Nous retrouvons le même phénomène avec le contrôle technique dont les conditions sont de plus en plus strictes de sorte qu'un véhicule même utilisé et entretenu normalement finira par ne plus être conforme.
De plus en plus de véhicules non conformes ne le passent d'ailleurs plus (Processus) et roulent (Réalité) (source).
Idem pour les normes énergétiques des logements à louer créant un second marché de la location.
Le processus perd alors la capacité à embrasser le réel et ce dernier se développe en dehors.

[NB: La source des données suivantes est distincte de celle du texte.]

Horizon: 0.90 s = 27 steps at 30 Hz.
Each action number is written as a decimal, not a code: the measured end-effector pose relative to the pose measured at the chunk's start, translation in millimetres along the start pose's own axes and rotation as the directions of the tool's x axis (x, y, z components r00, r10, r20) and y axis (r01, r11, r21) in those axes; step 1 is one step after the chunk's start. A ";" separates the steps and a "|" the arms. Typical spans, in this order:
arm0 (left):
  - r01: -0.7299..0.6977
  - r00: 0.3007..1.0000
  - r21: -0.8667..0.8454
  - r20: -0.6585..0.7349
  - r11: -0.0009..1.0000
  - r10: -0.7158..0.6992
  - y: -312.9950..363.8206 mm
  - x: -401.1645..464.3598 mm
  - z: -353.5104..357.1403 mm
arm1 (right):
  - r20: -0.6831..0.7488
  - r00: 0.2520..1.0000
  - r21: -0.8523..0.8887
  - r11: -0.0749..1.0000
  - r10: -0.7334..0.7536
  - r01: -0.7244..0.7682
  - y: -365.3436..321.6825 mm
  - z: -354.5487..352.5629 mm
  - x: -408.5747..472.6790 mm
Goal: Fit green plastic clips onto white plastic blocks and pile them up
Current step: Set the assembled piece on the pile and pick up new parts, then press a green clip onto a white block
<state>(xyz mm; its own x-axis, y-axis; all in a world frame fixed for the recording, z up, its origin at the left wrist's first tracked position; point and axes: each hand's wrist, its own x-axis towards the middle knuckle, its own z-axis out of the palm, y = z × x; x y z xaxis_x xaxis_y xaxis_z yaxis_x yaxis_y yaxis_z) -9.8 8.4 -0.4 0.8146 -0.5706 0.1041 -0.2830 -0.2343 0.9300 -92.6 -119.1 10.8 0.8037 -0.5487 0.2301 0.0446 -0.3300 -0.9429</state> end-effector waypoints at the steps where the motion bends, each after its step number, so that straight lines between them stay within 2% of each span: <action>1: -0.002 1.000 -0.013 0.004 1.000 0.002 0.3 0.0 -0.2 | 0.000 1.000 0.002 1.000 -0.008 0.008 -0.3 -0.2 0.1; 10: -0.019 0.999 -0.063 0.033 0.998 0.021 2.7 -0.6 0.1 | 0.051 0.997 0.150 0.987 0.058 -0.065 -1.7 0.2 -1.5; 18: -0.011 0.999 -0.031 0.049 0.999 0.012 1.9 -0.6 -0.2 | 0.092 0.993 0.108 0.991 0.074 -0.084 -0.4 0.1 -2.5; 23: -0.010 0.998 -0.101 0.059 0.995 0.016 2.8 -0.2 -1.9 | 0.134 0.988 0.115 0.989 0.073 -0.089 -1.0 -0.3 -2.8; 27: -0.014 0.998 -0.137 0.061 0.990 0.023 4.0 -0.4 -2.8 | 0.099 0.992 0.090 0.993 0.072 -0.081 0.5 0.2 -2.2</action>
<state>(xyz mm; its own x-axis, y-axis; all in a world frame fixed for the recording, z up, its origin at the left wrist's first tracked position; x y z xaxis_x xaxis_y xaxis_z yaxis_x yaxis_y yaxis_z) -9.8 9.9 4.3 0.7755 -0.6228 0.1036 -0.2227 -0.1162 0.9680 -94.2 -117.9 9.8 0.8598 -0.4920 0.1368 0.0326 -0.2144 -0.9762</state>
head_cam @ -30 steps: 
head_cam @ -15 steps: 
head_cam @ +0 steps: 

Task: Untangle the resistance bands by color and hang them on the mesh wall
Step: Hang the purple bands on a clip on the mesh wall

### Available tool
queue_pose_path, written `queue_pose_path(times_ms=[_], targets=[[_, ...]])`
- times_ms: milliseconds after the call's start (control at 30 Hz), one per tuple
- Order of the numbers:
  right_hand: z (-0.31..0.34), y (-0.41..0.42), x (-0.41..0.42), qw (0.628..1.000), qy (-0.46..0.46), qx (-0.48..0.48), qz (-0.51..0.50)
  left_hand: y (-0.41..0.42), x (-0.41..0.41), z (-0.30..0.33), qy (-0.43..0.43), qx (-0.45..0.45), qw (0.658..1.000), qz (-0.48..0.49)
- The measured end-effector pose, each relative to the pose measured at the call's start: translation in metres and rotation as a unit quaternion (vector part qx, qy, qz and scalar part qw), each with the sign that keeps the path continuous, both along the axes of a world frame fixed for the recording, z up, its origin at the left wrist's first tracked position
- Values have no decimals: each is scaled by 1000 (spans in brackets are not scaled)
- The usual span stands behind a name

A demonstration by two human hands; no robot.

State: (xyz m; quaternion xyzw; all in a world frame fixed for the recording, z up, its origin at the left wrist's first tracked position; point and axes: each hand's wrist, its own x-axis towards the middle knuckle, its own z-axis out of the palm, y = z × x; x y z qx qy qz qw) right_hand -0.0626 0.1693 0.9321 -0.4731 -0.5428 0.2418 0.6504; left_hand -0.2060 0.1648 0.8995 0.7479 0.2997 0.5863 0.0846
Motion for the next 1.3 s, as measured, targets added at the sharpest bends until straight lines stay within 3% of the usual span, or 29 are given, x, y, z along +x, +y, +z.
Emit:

Les plus attentifs auront reconnu ma marotte sur l'entropie. Plus on cherche à réduire l'entropie d'un système, par le renforcement et l'extension du Process = Process, plus on augmente l'entropie en dehors du système (Reality). La réalité échappe donc de plus en plus au processus jusqu'au jour où celui-ci tourne tout seul, sans elle.
* * *
Mon propos n'est pas de rejeter le Process = Process. Il s'agit en revanche de dire que, dans le pilotage de l'action et de l'organisation, la question du réel ne doit pas être évacuée. Elle doit rester centrale.
Le schéma complet est donc :
Reality > Process = Process < Reality
Évidemment, comme il n'y a qu'une réalité (mais beaucoup de processus…) le système boucle.
Cela ressemble alors à ceci :
Et ce que je dénonce dans ce billet peut finalement être illustré comme suit :
La réalité est le seul socle solide de toute action managériale et le sens de mon travail est de concevoir et proposer des concepts et des outils managériaux qui permettent de lire et de comprendre le réel pour y agir efficacement.
- Bonjour. Vos boussoles sont-elles fiables ?
- Oui.
- Comment le savez-vous ?
- Personne n'est jamais revenu se plaindre.